### [Assignment]
Each line of the material below should be retyped precisely as it appears.

### [Dataset extract]
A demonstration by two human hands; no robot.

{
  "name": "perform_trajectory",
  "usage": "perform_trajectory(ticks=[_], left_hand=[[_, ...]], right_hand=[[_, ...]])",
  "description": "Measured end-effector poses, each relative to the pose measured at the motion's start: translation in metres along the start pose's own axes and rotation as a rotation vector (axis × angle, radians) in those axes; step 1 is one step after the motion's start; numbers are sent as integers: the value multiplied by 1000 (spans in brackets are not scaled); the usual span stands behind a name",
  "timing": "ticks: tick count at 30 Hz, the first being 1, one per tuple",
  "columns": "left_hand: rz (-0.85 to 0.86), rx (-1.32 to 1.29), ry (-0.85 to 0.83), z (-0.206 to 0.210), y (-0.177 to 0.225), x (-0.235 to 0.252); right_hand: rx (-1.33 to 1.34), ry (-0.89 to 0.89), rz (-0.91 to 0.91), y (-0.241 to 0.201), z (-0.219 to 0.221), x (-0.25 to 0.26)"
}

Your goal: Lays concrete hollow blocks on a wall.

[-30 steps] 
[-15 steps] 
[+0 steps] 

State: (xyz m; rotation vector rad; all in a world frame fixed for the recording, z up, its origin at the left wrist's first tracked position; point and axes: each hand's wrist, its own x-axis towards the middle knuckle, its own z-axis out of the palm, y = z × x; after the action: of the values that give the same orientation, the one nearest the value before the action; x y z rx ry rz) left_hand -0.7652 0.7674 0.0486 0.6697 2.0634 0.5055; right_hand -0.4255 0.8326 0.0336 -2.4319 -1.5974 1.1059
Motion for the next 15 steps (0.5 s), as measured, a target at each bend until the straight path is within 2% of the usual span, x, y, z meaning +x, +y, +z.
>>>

### [Exercise response]
A demonstration by two human hands; no robot.

{
  "name": "perform_trajectory",
  "usage": "perform_trajectory(ticks=[_], left_hand=[[_, ...]], right_hand=[[_, ...]])",
  "description": "Measured end-effector poses, each relative to the pose measured at the motion's start: translation in metres along the start pose's own axes and rotation as a rotation vector (axis × angle, radians) in those axes; step 1 is one step after the motion's start; numbers are sent as integers: the value multiplied by 1000 (spans in brackets are not scaled); the usual span stands behind a name",
  "timing": "ticks: tick count at 30 Hz, the first being 1, one per tuple",
  "columns": "left_hand: rz (-0.85 to 0.86), rx (-1.32 to 1.29), ry (-0.85 to 0.83), z (-0.206 to 0.210), y (-0.177 to 0.225), x (-0.235 to 0.252); right_hand: rx (-1.33 to 1.34), ry (-0.89 to 0.89), rz (-0.91 to 0.91), y (-0.241 to 0.201), z (-0.219 to 0.221), x (-0.25 to 0.26)"
}

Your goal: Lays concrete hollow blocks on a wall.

[-30 steps] 
[-15 steps] 
[+0 steps] 

State: (xyz m; rotation vector rad; all in a world frame fixed for the recording, z up, its origin at the left wrist's first tracked position; point and axes: each hand's wrist, its own x-axis towards the middle knuckle, its own z-axis out of the palm, y = z × x; after the action: of the values that give the same orientation, the one nearest the value before the action; x y z rx ry rz) left_hand -0.7652 0.7674 0.0486 0.6697 2.0634 0.5055; right_hand -0.4255 0.8326 0.0336 -2.4319 -1.5974 1.1059
Motion for the next 15 steps (0.5 s), as measured, a target at each bend until the straight path is within 2% of the usual span, x, y, z meaning +x, +y, +z.
>>>

For this exercise, the answer is now complete.